Print this span of the material below exactly: the line with "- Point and", the line with "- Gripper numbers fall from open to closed", and every line between them, but nothing else.

INFORMATION SUPPLIED:
=====

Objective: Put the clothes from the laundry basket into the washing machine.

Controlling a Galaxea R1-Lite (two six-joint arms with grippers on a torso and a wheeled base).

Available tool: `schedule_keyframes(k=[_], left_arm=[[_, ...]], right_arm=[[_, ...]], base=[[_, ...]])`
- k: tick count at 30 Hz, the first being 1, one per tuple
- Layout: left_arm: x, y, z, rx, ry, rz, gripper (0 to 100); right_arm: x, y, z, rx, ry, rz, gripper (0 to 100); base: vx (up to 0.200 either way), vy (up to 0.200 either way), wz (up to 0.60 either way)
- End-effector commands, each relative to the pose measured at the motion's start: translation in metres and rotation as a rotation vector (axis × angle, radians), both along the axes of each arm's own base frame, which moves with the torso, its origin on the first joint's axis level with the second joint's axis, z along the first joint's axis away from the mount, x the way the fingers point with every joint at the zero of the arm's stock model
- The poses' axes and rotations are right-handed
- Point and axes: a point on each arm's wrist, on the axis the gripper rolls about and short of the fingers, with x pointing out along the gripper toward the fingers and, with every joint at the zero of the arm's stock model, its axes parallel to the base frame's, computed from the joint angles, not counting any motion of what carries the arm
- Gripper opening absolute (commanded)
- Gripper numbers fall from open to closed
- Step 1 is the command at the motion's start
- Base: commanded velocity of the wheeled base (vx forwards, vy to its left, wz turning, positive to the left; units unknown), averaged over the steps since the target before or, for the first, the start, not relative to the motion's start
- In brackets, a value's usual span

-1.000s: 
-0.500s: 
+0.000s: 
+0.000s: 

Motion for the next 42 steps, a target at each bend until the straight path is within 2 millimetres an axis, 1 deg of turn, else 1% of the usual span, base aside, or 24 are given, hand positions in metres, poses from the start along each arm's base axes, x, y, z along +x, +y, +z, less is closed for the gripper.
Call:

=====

FINISHED EXERCISE:
- Point and axes: a point on each arm's wrist, on the axis the gripper rolls about and short of the fingers, with x pointing out along the gripper toward the fingers and, with every joint at the zero of the arm's stock model, its axes parallel to the base frame's, computed from the joint angles, not counting any motion of what carries the arm
- Gripper opening absolute (commanded)
- Gripper numbers fall from open to closed

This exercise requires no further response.